Now, being a heterosexual woman in today’s society means you’re not looked down on for having a sexual orientation that goes against the norm.  You can marry, divorce, choose to cohabit, and be afforded the luxury of knowing all the while your civil rights are not infringed upon because you fit in with society.

Being cisgender means your gender and your sex line up, you’ve never had the confusing feeling that you don’t belong in the body you’re in because your brain is telling you one thing and your hormones are telling you another.  You’ve never looked in the mirror and questioned why the mistake was made with your sex when you’re so obviously not meant to be this way.  It also means that society doesn’t question what you say you are because society sees your body and says ‘this is who you are’.  And you agree with them.

It does not mean as you so eloquently put it, that:

I know that’s a wrong word, but having recently discovered that their lot describe born women as ‘Cis’ – sounds like syph, cyst, cistern; all nasty stuff – they’re lucky I’m not calling them shemales. Or shims.

Now, let’s address that definition of feminism shall we?  Seeing as, for you, this is the crux of the matter.  The above definition doesn’t mention you have to be born as either sex to be a feminist.  It also doesn’t state that you have to be either gender either.  It says you want equality between sexes.  Well, Trans* women are still women.  Some of them may have penises, some of them may not, but they are still women and they can still fight for equality along side you, just as some men choose to do.  Of course you’d probably look down on them as well, or perhaps, in your narrow-minded view point of the world you would find a way to back those men.  After all, it would take a true feminist to recognise that this fight is not just the fight of women alone.

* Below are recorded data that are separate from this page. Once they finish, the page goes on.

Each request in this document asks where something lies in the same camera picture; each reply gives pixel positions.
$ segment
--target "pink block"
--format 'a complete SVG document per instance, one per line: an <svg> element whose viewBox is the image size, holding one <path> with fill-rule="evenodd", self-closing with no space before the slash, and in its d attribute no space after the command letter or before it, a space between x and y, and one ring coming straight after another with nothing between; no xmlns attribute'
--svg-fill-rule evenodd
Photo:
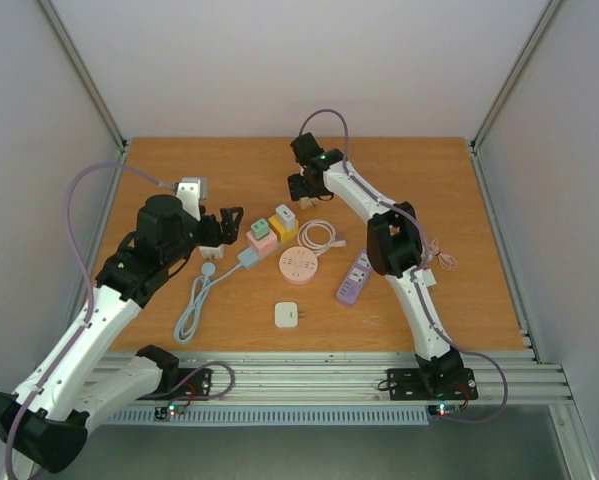
<svg viewBox="0 0 599 480"><path fill-rule="evenodd" d="M248 231L246 237L248 237L248 245L252 247L259 258L265 258L271 253L274 253L279 246L277 235L275 235L275 232L272 230L261 240L255 240L255 237L252 236L252 231Z"/></svg>

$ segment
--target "green block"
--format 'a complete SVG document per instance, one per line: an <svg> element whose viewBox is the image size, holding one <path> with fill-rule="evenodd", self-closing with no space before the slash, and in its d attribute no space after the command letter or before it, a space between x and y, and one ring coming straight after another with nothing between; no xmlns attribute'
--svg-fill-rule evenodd
<svg viewBox="0 0 599 480"><path fill-rule="evenodd" d="M252 236L255 237L255 240L261 240L270 233L270 226L268 226L268 222L263 218L260 218L253 223L250 229L252 230Z"/></svg>

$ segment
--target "robotic arm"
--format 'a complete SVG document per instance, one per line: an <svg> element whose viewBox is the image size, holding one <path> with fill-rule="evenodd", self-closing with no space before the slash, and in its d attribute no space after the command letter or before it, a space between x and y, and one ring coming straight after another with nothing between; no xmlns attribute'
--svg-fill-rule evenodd
<svg viewBox="0 0 599 480"><path fill-rule="evenodd" d="M450 338L432 303L430 270L419 270L422 244L416 227L386 205L415 211L408 202L397 204L363 179L338 149L324 151L311 133L290 144L301 173L288 177L293 201L337 195L367 224L368 259L395 291L415 341L419 378L429 398L443 395L466 374L459 352L440 337Z"/></svg>
<svg viewBox="0 0 599 480"><path fill-rule="evenodd" d="M83 388L112 341L185 266L195 247L219 252L236 240L243 208L221 209L219 222L199 205L204 198L205 180L184 178L176 196L146 200L137 214L136 230L123 239L96 277L95 309L89 321L85 322L84 306L41 365L12 394L0 392L3 441L23 405L14 448L56 473L76 458L88 434L111 414L143 395L175 386L177 358L149 346L125 368ZM179 262L183 264L170 273Z"/></svg>

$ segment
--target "yellow cube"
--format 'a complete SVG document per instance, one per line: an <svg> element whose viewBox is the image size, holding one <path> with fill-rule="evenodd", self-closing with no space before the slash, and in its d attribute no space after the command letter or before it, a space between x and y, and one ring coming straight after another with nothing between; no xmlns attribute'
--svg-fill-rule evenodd
<svg viewBox="0 0 599 480"><path fill-rule="evenodd" d="M290 240L297 236L297 232L299 231L299 222L295 221L295 228L291 231L286 231L285 228L279 223L277 220L277 216L273 215L268 219L268 223L270 224L270 228L277 234L277 238L281 243L288 243Z"/></svg>

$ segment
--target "metal grate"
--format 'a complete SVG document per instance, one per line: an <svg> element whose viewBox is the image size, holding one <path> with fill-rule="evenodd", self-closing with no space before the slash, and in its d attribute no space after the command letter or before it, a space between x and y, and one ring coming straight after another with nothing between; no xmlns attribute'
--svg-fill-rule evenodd
<svg viewBox="0 0 599 480"><path fill-rule="evenodd" d="M187 427L273 425L428 425L424 407L407 406L204 406L157 420L152 406L130 406L112 415L106 425Z"/></svg>

I wanted to link to your post, the one where you so gallantly stand up for your friend, Suzanne.  You know, the one where you call anyone who disagrees with you (so in this case, the Trans* community) bullies.  Where your language was so colourful that it made me choke on my lunch.  Sadly, it’s been taken down between then and me getting home because of the outrage it’s caused.  Unsurprisingly, people are already starting to jump on your bandwagon in order to protect freedom of speech and freedom of the press. But it’s not freedom of speech when you willfully oppress someone else in order to make yourself heard.  It’s not freedom of speech or of the press when you use your pulpit for your own agenda, to spout your rage because oh dear, people took offence, and rightfully so.

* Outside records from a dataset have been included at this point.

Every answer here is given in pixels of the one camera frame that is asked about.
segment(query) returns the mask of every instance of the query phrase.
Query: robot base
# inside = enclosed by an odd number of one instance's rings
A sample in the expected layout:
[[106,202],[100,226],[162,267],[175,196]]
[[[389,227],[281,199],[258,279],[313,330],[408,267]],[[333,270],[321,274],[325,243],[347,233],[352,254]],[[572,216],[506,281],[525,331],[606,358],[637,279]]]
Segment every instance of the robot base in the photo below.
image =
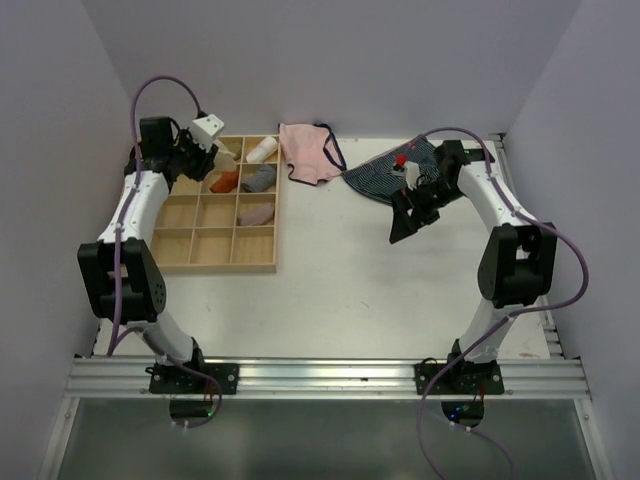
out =
[[[422,395],[431,379],[460,353],[460,345],[456,340],[451,353],[447,356],[446,364],[435,361],[429,363],[430,359],[415,364],[413,370],[418,395]],[[478,364],[462,360],[436,382],[429,394],[476,395],[479,392],[483,395],[502,395],[504,393],[502,373],[495,360]]]
[[[223,395],[234,395],[238,388],[237,363],[208,363],[201,373],[213,377],[222,387]],[[164,395],[197,395],[205,390],[205,381],[174,366],[155,364],[146,369],[151,374],[149,393]]]

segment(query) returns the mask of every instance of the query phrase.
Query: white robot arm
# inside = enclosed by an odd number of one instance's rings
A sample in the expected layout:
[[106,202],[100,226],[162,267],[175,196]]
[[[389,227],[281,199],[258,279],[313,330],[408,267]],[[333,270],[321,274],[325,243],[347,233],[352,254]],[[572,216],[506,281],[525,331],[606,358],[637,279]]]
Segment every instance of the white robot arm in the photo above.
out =
[[[118,207],[98,241],[81,245],[78,261],[89,300],[96,316],[113,321],[116,292],[114,288],[113,254],[116,226],[121,244],[122,289],[121,325],[139,336],[156,352],[156,362],[169,366],[199,361],[197,343],[177,325],[165,309],[164,279],[151,256],[149,245],[156,217],[167,199],[176,178],[184,174],[203,180],[213,169],[217,147],[214,141],[224,123],[215,115],[206,115],[180,130],[174,139],[172,120],[168,117],[145,118],[140,121],[140,147],[144,169],[136,186],[133,163],[125,168],[124,189]],[[127,205],[132,189],[137,189]],[[122,224],[118,219],[125,208]]]
[[[451,361],[509,313],[533,304],[539,296],[549,292],[557,238],[513,215],[496,192],[492,180],[499,183],[515,210],[535,218],[522,208],[498,176],[489,178],[482,150],[465,150],[460,141],[445,141],[435,150],[435,157],[442,173],[437,180],[393,194],[390,242],[396,243],[435,222],[439,218],[439,208],[462,196],[471,201],[490,232],[478,268],[478,286],[483,298],[471,325],[455,341],[448,358]],[[468,352],[449,375],[442,377],[437,393],[474,394],[480,386],[486,385],[491,386],[487,393],[503,393],[502,382],[494,379],[502,377],[497,364],[498,350],[511,324],[505,323]],[[417,365],[418,390],[442,368],[441,364],[425,362]]]

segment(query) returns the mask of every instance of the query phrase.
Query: orange sock
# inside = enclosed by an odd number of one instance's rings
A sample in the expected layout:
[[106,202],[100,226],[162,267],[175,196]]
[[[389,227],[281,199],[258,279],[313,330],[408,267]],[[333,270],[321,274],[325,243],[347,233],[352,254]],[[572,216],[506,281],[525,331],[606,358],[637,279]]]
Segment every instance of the orange sock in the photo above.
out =
[[238,177],[240,177],[239,170],[224,172],[218,181],[209,187],[209,190],[211,193],[229,193],[238,186]]

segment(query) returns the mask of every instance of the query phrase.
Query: white cylinder
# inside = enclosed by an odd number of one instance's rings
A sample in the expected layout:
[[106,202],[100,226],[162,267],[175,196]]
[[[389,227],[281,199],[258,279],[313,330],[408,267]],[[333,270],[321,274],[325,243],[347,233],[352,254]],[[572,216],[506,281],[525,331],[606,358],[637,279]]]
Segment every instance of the white cylinder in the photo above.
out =
[[247,155],[247,163],[262,163],[278,149],[278,141],[273,137],[266,137],[256,148]]

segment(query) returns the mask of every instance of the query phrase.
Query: blue striped fabric
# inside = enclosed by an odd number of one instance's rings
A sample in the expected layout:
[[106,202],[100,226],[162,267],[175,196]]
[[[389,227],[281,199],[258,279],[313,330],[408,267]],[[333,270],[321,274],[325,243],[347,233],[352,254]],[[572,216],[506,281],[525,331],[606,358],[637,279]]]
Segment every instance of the blue striped fabric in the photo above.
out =
[[[407,182],[403,177],[391,174],[396,156],[404,153],[406,145],[406,143],[400,145],[381,157],[347,170],[342,174],[342,178],[356,192],[391,205],[391,194],[407,187]],[[435,180],[440,176],[440,170],[433,156],[434,149],[433,145],[422,138],[407,153],[407,161],[417,163],[420,166],[420,173],[425,175],[426,181]]]

As a proud member of the LGBTQ community, I will stand arm in arm with said community and I will look forward to your apology.  When and if it comes, we’ll see about repairing those bridges.  If it doesn’t, well, you will provide further evidence to those who decry feminism as a bunch of white, former working class women who have risen up the ranks and want to protect their status, stepping on anyone in their way.